:: EXERCISE INSTRUCTIONS ::
Read through the data and report every line in which the word "Highlight" occurs.

:: SUPPLIED ENTRIES ::
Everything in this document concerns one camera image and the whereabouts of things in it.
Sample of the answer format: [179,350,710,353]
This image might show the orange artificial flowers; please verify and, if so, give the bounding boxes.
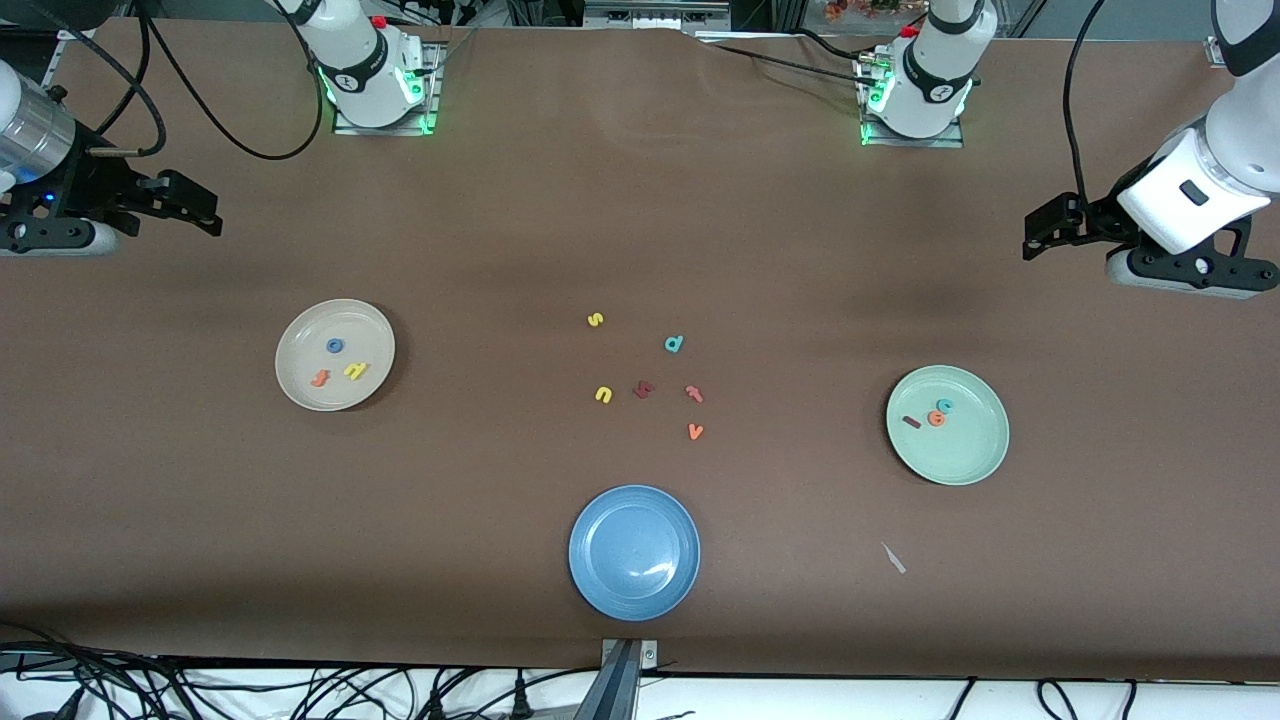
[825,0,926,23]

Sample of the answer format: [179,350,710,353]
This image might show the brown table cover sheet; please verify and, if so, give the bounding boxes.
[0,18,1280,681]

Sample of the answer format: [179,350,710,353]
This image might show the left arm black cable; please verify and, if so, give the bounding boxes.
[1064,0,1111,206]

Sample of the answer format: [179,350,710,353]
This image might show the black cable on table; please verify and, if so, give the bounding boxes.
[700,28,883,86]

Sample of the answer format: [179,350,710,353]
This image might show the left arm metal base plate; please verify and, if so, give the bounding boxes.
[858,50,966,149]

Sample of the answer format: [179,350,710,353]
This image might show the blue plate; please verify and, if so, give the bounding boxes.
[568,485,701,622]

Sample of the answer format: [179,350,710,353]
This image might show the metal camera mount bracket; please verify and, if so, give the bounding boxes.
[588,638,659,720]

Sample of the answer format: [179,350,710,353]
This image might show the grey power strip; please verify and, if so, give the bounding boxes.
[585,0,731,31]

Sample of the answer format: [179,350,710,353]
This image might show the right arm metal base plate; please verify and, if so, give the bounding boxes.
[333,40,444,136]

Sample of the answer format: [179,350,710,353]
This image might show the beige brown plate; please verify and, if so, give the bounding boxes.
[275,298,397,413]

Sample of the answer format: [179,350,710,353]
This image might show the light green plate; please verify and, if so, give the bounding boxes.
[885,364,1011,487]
...
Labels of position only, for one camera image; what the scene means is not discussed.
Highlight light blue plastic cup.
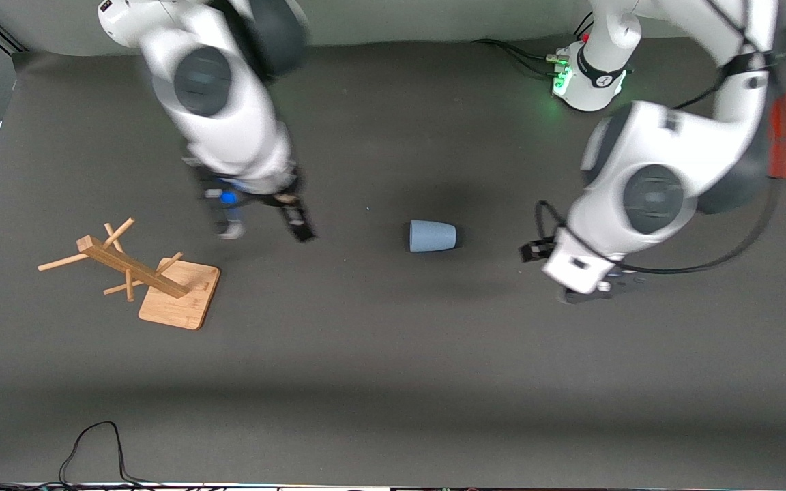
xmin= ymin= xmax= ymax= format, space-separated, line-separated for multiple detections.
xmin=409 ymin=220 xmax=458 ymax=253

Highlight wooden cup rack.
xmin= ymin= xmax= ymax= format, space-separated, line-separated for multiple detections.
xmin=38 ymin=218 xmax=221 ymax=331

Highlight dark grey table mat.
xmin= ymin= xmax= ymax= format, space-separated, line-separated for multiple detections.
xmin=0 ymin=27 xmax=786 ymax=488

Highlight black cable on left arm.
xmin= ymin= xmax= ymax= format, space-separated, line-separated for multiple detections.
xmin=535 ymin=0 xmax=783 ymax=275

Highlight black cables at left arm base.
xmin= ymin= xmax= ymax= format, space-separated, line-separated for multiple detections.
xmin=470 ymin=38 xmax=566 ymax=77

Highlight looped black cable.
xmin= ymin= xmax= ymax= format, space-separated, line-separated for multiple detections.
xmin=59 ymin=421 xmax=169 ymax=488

:: TASK RESULT ::
Highlight light blue plastic cup.
Highlight wooden cup rack.
Highlight dark grey table mat.
Highlight black cable on left arm.
Highlight black cables at left arm base.
Highlight looped black cable.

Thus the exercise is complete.